На другое утро юродивый проводил Пьера до Можайской дороги.[2223]

Пьер[2224] пешком, провожаемый дурачком, уже сумерками вернулся на большую дорогу и дошел до деревни Шелковки.

В Шелковке Пьер нашел знакомого генерала и обратился к нему с жалобой на казаков. Генерал сделал распоряжение об отыскании казаков и предложил Пьеру обед и ночлег[2225] на занимаемом им дворе.

Генерал рассказал Пьеру, что войска так расстроены, что невозможно принять нового сражения, рассказал, что его шурин Курагин умер и что Болконский убит. Пьер слушал и ничего не понимал. Он падал от сна. Но в горнице лечь негде было, и он <пошел>

* № 234 (T. III, ч. 3, гл. X, ХІІ-ХІХ).
V

30-го августа граф Илья Андреич поехал к Растопчину узнать, в каком положении находится дело Москвы.

Граф Растопчин был нездоров, как сказали графу Ростову, и не принял Илью Андреевича, но через адъютанта выслал ему свою, имеющую выйти завтра, афишу. Афиша была следующая:

[Текст афиши см. в печатном тексте «Войны и мира». T. III, ч. 3, гл. X.]

– Что это значит: у меня болел глаз, а теперь смотрю в оба?– наивно спросил он у адъютанта.

– Граф был нездоров глазом, —сказал адъютант, улыбаясь,[2226] обращаясь более к другому господину, который был тут в приемной, – и он очень беспокоился, когда я ему сказал, что приходил народ спрашивать, что с ним. По правде сказать, я ему это сказал, чтобы его утешить, а собственно, никто не приходил…

Граф Илья Андреич не спрашивал более. По известной всем ограниченности Ильи Андреича вопрос о состоянии здоровья графа Растопчина и о тяжести французов не интересовал его. Из того, что Растопчин не принял его, из тона адъютанта, из всего того, что было написано в афише, он понял только, что дело было плохо, что мешкать нечего и что надо как можно скорее убираться из Москвы. Он поехал домой.

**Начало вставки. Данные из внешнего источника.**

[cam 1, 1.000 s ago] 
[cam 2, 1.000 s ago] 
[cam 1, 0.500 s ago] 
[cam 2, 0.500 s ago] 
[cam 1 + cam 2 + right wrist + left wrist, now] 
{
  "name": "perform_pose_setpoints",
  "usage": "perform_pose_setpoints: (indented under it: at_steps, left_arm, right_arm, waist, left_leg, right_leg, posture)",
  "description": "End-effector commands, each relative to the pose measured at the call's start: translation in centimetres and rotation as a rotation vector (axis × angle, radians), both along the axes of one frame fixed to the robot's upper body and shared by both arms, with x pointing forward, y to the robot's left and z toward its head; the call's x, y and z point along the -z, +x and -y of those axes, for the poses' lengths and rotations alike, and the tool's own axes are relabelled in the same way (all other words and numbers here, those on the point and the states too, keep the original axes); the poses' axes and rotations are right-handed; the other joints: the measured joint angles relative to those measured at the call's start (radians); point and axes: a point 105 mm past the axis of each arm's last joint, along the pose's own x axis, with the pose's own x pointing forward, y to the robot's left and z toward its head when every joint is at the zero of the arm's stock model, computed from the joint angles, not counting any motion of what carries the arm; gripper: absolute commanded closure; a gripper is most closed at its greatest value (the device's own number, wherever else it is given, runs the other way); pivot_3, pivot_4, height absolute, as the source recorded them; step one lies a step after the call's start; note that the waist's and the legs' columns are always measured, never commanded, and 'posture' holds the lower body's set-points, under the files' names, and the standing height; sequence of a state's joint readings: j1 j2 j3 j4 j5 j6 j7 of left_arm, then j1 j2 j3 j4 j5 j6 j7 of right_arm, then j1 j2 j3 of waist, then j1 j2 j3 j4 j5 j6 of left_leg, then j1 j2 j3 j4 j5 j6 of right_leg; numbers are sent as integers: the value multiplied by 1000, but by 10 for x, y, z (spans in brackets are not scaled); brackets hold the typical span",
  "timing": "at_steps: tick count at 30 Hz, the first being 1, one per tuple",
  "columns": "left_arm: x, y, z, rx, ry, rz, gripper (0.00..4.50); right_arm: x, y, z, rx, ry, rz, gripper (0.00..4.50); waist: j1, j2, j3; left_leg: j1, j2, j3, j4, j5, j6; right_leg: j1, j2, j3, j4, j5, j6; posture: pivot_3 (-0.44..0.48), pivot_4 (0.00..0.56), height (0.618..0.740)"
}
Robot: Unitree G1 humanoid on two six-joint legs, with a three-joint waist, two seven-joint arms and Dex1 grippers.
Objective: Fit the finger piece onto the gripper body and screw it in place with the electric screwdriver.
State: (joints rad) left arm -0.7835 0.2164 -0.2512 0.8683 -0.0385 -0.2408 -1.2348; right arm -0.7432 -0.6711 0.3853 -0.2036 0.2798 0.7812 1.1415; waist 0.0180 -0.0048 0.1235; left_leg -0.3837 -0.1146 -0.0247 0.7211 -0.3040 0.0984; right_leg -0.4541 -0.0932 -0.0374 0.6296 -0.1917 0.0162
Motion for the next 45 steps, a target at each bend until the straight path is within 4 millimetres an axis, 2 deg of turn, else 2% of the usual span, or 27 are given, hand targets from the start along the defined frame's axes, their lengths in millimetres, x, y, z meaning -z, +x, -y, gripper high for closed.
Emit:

В этот день в отсутствие графа огромный поезд телег с ранеными остановился на Поварской. Раненых везли в гошпиталь.

Девушки, лакеи, ключница, няня, повара, кучера, форейторы, поваренки выбежали в ворота смотреть на раненых. Пети не было дома. Соня, укладывавшаяся в диванной, взглянула на улицу и шепнула праздно ходившей по комнате Наташе, чтобы она не проговорилась графине, которая с Беловой, раскладывая пасьянс, сидела за круглым столом в гостиной.

– Ах, этот Петька проклятый, – проговорила Наташа, ожидавшая брата, и, накинув белый платок на голову, вышла на улицу посмотреть на то, что там делалось.

Дворовые Ростовых окружили одну телегу, бывшая ключница Мавра Кузминишна разговаривала с лежавшим в этой телеге молодым, бледным человеком, вероятно юнкером.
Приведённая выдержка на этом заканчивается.